The Hammick Baronetcy, of Cavendish Square, London, is a title in the Baronetage of the United Kingdom. It was created on 25 July 1834 for the noted surgeon and physician Stephen Hammick.

Hammick baronets, of Cavendish Square (1834)
Sir Stephen Love Hammick, 1st Baronet (1777–1867)
Sir St Vincent Love Hammick, 2nd Baronet (1806–1888)
Sir St Vincent Alexander Hammick, 3rd Baronet (1839–1927)
Captain Stephen Frederick Hammick (1879–1916), killed in action during World War I, and only son of the 3rd Baronet.

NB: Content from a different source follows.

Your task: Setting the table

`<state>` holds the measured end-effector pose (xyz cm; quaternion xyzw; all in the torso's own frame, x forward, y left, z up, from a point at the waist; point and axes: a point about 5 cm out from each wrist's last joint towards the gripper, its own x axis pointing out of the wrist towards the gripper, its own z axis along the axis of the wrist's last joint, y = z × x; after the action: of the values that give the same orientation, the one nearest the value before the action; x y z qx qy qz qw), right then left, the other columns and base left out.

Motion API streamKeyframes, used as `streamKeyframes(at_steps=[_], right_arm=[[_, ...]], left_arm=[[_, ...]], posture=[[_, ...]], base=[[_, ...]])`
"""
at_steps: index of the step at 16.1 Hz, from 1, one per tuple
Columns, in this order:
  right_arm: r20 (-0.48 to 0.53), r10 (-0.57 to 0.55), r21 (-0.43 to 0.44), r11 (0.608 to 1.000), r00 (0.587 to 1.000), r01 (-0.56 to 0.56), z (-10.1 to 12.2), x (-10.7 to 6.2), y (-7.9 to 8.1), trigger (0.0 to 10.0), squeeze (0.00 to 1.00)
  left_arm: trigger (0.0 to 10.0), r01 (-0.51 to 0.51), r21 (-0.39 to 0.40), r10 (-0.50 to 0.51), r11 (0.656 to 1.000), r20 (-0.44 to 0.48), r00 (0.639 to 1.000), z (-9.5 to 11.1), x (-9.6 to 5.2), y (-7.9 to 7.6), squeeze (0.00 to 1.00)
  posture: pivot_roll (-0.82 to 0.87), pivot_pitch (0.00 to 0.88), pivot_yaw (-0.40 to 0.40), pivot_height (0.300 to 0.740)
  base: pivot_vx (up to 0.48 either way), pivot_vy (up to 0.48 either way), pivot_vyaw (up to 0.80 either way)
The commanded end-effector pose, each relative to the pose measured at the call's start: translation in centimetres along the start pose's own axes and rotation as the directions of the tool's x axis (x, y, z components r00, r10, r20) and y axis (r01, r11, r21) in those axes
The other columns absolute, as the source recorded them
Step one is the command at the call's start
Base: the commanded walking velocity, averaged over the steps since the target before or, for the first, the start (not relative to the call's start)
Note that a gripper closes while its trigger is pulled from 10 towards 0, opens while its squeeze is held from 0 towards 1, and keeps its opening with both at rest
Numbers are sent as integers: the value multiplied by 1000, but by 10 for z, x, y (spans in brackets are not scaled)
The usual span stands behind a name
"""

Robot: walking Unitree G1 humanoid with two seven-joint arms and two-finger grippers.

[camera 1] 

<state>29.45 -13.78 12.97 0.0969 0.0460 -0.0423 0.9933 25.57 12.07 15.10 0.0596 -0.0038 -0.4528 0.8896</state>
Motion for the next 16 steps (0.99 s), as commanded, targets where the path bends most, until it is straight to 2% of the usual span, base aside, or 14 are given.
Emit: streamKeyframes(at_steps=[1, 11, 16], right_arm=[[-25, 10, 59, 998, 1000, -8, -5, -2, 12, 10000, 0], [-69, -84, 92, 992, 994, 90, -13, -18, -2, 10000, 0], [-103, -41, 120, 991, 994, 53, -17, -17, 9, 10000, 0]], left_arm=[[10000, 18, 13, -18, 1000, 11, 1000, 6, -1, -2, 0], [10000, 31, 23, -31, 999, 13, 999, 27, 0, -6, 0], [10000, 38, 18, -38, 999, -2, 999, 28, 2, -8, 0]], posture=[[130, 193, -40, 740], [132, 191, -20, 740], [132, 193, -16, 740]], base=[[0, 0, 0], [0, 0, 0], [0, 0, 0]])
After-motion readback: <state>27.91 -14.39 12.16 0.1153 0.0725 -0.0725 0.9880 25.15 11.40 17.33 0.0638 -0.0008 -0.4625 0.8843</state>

Vice-Admiral Robert Frederick Hammick (1843–1922), 2nd son of the 2nd Baronet and father of the 4th Baronet.
Sir George Frederick Hammick, 4th Baronet (1885–1964)
Sir Stephen George Hammick, 5th Baronet (1926–2014)
Sir Jeremy Charles Hammick, 6th Baronet (born 1956)

Extended family
Sir Murray Hammick, seventh son of the second Baronet, was in the Indian Civil Service. Alexander Hammick (1887–1969), younger brother of the fourth Baronet, was a rear admiral in the Royal Navy.